### PROBLEM DESCRIPTION
From the entries below, pull out each line where "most" appears.

Records from a data source:

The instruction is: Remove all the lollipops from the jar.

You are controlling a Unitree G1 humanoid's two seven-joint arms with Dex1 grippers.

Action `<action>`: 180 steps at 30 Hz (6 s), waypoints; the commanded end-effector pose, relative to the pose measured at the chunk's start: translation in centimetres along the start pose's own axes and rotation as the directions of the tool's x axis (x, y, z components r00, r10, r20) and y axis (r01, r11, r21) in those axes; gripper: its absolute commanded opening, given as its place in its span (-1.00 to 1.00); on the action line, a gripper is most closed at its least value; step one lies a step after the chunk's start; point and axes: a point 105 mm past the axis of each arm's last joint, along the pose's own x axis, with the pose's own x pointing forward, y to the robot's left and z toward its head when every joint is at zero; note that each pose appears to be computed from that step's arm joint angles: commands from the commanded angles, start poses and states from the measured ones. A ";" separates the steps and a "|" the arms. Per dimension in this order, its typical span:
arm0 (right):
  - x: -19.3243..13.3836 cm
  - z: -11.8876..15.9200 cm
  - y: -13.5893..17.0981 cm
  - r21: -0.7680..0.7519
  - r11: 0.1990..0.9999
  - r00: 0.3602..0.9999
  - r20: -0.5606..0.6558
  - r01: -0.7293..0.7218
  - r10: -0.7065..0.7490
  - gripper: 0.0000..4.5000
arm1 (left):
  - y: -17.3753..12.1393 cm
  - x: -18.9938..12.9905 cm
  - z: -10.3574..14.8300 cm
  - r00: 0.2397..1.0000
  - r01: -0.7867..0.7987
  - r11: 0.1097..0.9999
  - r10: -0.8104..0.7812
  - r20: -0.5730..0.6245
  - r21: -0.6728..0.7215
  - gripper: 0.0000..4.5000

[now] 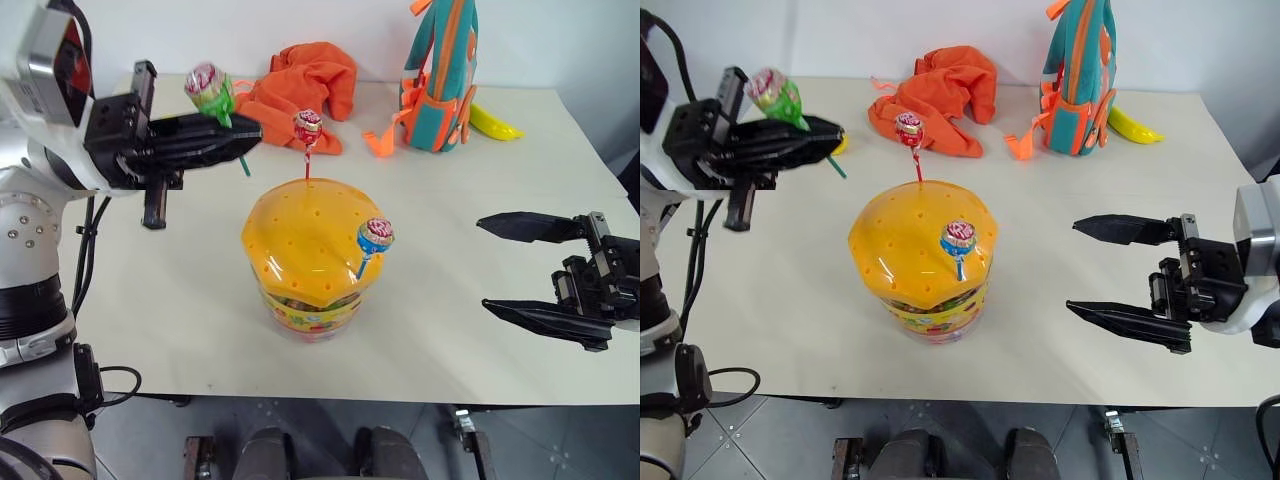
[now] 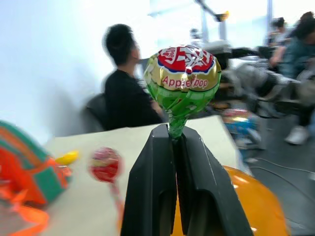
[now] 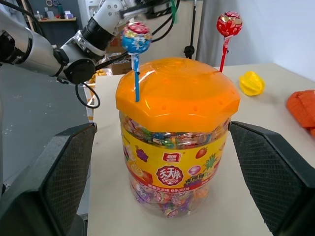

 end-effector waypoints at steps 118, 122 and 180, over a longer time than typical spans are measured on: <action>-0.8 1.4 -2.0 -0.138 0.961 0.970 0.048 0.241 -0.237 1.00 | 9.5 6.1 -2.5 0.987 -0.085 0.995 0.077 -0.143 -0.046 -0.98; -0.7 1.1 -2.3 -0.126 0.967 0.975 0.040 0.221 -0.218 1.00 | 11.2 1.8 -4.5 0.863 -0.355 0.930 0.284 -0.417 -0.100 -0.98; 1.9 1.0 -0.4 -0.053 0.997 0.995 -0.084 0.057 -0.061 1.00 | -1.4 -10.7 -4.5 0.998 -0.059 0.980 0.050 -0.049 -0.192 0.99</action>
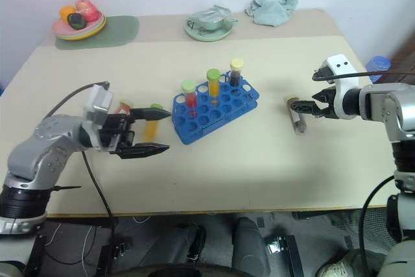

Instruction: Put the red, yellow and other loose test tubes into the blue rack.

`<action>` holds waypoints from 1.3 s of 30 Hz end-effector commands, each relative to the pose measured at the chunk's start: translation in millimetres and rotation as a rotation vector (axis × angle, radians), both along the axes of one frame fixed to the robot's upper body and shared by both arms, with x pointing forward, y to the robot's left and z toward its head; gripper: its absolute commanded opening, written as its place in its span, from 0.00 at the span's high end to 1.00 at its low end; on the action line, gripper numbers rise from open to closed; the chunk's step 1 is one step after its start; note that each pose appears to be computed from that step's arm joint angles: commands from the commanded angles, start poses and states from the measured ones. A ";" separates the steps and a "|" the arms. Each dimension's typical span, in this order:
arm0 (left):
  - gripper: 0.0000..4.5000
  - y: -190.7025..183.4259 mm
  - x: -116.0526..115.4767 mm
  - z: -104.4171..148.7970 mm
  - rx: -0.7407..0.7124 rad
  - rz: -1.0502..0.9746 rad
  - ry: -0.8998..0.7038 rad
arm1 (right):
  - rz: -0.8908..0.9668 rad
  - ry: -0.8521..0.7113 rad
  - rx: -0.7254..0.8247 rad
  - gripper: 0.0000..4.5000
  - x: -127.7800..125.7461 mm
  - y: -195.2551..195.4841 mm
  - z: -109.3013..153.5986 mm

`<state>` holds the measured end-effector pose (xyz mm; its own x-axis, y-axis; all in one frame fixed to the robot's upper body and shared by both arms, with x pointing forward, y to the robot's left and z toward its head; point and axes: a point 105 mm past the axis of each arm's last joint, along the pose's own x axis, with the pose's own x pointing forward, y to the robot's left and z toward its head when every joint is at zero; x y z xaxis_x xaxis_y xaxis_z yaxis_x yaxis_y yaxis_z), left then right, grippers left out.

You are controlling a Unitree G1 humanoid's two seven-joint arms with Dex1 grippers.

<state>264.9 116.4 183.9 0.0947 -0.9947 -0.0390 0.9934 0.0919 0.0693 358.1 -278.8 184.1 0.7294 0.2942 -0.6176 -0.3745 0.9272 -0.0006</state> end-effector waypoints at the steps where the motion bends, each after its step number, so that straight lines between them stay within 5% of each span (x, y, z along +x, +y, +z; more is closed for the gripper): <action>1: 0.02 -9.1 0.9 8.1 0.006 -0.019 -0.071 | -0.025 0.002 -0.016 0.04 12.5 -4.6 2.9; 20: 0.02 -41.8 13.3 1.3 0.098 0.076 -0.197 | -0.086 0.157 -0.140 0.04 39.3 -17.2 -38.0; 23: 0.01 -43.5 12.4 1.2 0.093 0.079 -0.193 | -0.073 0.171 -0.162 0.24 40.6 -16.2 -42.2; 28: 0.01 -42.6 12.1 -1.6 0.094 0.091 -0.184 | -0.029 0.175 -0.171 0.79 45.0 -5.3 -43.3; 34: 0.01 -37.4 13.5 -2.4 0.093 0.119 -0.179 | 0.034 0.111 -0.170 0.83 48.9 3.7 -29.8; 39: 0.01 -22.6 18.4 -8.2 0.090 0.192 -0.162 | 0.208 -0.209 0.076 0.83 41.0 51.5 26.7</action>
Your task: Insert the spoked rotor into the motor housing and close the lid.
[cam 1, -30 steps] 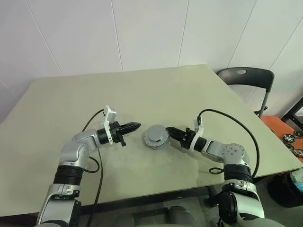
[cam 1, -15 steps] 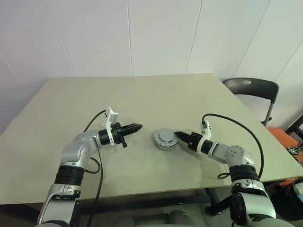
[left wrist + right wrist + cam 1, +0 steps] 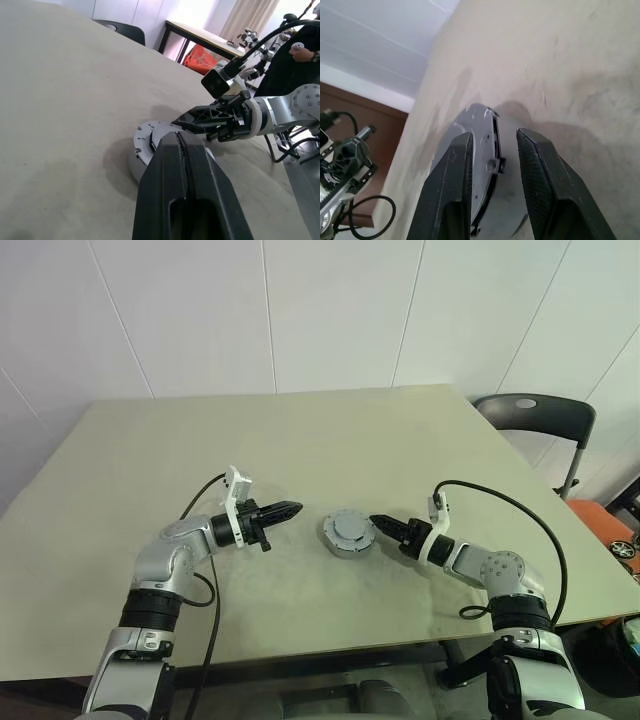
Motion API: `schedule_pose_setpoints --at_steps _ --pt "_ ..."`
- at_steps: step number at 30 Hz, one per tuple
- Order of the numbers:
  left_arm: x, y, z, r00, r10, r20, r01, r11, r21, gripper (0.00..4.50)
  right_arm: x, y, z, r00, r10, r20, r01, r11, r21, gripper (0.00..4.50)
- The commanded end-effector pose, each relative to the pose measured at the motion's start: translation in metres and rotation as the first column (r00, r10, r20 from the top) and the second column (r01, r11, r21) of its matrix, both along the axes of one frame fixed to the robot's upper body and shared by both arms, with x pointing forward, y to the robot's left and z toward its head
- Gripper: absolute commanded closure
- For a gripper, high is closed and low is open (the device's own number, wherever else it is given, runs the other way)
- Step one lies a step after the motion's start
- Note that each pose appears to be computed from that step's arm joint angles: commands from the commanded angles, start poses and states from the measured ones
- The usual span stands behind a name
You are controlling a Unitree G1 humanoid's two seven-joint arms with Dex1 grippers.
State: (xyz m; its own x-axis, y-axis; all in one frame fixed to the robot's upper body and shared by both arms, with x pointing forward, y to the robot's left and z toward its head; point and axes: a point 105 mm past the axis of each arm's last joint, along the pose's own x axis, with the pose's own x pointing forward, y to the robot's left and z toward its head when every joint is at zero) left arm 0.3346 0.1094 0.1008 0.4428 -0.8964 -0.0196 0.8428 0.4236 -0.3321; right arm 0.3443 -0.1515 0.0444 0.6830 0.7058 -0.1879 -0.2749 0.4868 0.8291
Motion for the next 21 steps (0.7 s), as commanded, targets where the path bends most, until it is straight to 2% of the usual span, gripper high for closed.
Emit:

### SOLUTION
Action `<action>`: 180 steps at 30 Hz (6 s), waypoints; the commanded end-effector pose, relative to the pose measured at the chunk's start: translation in centimetres along the start pose's own axes and rotation as the directions of the tool's x axis (x, y, z components r00, r10, r20) and y axis (r01, r11, r21) in those axes; gripper: its absolute commanded opening, given as its place in its span (-1.00 to 1.00); on the action line, a gripper is most closed at its least value; step one lies a step after the chunk's start; point and axes: a point 105 mm past the axis of each arm's last joint, along the pose's own x axis, with the pose's own x pointing forward, y to the robot's left and z toward its head when every joint is at zero; note that each pose appears to be computed from that step's arm joint angles: commands from the commanded angles, start poses and states from the measured ones. A ";" separates the steps and a "|" the arms. Per dimension in this order, its typical span:
Motion for the next 21 steps (0.7 s), as commanded, targets where the path bends most, until it is straight to 2% of the usual span, gripper high for closed.

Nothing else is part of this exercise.